Saved entries
******************************

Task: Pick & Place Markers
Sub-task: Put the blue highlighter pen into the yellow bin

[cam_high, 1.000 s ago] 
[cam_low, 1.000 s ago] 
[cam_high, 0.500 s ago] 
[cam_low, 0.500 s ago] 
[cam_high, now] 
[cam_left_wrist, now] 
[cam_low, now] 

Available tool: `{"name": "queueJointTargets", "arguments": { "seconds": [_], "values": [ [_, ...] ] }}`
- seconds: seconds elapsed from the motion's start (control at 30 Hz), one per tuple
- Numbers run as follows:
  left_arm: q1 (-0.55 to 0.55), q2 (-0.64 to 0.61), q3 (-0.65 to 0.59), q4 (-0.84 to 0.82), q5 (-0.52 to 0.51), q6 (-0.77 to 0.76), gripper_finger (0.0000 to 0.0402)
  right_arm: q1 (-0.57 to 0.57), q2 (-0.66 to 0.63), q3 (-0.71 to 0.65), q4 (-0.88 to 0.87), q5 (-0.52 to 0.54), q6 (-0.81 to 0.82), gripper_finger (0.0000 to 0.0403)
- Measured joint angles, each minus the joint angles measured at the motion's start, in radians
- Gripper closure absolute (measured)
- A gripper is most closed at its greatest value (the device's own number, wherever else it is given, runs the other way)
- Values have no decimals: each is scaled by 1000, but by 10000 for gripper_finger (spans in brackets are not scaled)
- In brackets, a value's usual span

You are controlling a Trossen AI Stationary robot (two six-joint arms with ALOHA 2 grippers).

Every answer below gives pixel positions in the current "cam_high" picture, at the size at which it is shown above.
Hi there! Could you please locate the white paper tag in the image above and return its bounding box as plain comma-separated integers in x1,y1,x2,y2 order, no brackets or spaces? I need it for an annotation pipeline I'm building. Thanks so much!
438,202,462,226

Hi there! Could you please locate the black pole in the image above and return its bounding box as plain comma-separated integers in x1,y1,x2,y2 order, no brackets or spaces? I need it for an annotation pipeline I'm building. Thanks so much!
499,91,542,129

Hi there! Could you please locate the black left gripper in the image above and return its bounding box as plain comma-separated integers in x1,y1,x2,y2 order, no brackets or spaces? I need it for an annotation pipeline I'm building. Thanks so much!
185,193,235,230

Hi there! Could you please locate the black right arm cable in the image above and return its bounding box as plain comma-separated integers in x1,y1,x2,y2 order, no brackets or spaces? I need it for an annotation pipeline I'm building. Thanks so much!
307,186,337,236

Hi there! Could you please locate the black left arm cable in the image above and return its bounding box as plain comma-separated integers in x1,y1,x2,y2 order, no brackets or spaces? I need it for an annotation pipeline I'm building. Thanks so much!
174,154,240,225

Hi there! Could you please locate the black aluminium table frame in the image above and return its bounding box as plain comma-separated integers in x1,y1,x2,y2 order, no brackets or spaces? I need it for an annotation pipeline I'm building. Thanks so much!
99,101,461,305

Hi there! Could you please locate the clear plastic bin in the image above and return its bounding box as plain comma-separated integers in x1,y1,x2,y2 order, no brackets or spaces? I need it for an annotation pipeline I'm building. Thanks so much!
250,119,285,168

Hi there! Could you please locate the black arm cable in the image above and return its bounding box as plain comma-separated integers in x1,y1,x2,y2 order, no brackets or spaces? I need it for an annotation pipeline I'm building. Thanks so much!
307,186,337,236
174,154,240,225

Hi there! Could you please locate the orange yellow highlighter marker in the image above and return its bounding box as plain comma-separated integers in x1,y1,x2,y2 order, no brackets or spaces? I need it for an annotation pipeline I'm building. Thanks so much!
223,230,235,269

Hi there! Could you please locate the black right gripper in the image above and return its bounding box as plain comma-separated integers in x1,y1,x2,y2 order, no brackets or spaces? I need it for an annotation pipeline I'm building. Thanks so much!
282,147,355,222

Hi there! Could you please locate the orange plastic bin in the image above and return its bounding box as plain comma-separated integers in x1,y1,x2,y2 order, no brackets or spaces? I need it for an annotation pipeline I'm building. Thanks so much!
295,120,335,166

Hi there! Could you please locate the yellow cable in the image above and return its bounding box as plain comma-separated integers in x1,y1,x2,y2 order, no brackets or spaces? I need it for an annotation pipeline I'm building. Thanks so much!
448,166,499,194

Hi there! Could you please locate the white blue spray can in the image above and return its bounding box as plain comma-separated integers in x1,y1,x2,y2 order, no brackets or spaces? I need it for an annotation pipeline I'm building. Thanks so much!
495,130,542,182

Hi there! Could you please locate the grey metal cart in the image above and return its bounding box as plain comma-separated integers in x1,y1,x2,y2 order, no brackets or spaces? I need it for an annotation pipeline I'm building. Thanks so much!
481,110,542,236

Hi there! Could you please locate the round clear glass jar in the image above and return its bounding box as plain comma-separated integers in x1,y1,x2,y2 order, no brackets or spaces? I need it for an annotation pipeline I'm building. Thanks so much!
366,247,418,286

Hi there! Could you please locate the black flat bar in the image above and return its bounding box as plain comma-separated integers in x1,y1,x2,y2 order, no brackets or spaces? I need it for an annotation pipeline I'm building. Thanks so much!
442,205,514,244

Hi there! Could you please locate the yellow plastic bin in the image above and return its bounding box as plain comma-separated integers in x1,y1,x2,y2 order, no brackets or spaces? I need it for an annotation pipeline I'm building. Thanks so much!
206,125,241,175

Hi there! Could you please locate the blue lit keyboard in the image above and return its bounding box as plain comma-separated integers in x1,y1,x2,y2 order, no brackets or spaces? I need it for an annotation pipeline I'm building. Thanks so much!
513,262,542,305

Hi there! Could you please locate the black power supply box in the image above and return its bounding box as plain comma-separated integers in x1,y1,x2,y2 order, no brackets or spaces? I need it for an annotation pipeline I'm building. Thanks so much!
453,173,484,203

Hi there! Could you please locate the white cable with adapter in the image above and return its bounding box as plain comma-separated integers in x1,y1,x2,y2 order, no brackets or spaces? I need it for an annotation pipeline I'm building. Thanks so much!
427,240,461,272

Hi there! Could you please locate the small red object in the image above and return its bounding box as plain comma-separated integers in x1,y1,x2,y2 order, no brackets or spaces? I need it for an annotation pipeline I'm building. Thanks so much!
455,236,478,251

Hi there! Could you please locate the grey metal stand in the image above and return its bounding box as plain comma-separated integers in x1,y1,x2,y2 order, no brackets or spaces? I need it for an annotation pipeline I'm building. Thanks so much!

******************************

→ Instructions to follow:
Given the data above, transcribe exactly the lines from the one containing "- Numbers run" down to the one containing "- Gripper closure absolute (measured)", and no others.

→ Answer box:
- Numbers run as follows:
  left_arm: q1 (-0.55 to 0.55), q2 (-0.64 to 0.61), q3 (-0.65 to 0.59), q4 (-0.84 to 0.82), q5 (-0.52 to 0.51), q6 (-0.77 to 0.76), gripper_finger (0.0000 to 0.0402)
  right_arm: q1 (-0.57 to 0.57), q2 (-0.66 to 0.63), q3 (-0.71 to 0.65), q4 (-0.88 to 0.87), q5 (-0.52 to 0.54), q6 (-0.81 to 0.82), gripper_finger (0.0000 to 0.0403)
- Measured joint angles, each minus the joint angles measured at the motion's start, in radians
- Gripper closure absolute (measured)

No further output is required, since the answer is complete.